◆ **WORK ORDER**:
Within the listing below, the lines to output run from the one containing "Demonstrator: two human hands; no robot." through the one containing "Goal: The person"; copy them exactly and nothing else.

◆ **DATA EXTRACT**:
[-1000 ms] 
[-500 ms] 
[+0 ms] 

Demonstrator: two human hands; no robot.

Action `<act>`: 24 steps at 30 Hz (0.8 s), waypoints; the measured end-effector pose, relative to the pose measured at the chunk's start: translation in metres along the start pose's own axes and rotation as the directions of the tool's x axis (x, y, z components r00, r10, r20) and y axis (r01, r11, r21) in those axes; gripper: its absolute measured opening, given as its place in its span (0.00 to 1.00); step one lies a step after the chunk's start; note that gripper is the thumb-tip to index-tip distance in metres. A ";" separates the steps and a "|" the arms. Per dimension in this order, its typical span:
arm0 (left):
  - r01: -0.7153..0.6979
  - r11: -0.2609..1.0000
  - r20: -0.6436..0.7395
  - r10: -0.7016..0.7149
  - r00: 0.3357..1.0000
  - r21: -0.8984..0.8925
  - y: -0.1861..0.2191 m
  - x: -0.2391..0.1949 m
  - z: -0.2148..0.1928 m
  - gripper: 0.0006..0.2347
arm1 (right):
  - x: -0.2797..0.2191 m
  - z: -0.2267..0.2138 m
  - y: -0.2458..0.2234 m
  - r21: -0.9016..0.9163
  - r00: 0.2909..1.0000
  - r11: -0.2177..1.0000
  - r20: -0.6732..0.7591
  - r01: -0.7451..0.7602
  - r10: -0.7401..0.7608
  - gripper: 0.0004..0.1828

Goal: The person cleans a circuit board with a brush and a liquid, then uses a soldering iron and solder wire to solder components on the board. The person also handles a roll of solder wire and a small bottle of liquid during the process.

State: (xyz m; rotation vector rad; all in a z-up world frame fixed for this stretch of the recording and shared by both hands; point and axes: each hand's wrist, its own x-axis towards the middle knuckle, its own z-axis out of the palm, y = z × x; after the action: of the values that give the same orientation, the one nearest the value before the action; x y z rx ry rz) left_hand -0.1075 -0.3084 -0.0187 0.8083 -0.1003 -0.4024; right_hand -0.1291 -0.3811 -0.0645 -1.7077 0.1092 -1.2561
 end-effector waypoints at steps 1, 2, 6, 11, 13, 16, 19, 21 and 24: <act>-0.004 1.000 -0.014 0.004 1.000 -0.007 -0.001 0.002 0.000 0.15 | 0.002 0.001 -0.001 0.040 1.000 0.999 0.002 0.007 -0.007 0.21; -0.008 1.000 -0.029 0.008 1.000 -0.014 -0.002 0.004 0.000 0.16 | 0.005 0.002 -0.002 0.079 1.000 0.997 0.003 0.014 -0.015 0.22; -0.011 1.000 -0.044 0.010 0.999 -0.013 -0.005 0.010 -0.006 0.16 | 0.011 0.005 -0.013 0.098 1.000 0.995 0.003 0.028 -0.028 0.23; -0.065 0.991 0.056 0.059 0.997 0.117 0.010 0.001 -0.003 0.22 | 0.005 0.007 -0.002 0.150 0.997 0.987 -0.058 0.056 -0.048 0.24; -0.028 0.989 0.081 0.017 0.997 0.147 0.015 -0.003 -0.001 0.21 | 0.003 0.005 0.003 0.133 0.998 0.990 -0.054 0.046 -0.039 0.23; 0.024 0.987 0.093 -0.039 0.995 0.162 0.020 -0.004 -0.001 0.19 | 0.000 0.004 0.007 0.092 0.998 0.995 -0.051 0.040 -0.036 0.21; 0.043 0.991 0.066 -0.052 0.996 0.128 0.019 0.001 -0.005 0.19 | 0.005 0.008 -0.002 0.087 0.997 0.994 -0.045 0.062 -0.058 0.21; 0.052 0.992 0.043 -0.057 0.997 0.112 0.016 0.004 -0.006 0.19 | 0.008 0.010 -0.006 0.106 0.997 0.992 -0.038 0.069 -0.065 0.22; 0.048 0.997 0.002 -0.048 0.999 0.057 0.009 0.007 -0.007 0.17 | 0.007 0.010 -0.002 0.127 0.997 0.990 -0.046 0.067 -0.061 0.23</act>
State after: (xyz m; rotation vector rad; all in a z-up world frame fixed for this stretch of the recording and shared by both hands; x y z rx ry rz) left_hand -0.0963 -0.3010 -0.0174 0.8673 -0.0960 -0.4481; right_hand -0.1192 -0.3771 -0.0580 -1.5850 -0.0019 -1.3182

◆ **ANSWER SPACE**:
Demonstrator: two human hands; no robot.

Action `<act>`: 24 steps at 30 Hz (0.8 s), waypoints; the measured end-effector pose, relative to the pose measured at the chunk's start: translation in metres along the start pose's own axes and rotation as the directions of the tool's x axis (x, y, z components r00, r10, r20) and y axis (r01, r11, r21) in those axes; gripper: its absolute measured opening, given as its place in its span (0.00 to 1.00); step one lies a step after the chunk's start; note that gripper is the thumb-tip to index-tip distance in metres. A ";" separates the steps and a "|" the arms. Per dimension in this order, its typical span:
arm0 (left):
  - r01: -0.7153..0.6979
  - r11: -0.2609..1.0000
  - r20: -0.6436..0.7395
  - r10: -0.7016..0.7149
  - r00: 0.3357..1.0000
  - r21: -0.8984..0.8925
  - y: -0.1861..0.2191 m
  - x: -0.2391..0.1949 m
  - z: -0.2148..0.1928 m
  - gripper: 0.0006..0.2347
arm1 (right):
  - x: -0.2797..0.2191 m
  - z: -0.2267..0.2138 m
  - y: -0.2458..0.2234 m
  - r21: -0.9016..0.9163
  - r00: 0.2909..1.0000
  - r11: -0.2177..1.0000
  - r20: -0.6732..0.7591
  - r01: -0.7451..0.7602
  - r10: -0.7401..0.7608
  - gripper: 0.0004..0.1828

Goal: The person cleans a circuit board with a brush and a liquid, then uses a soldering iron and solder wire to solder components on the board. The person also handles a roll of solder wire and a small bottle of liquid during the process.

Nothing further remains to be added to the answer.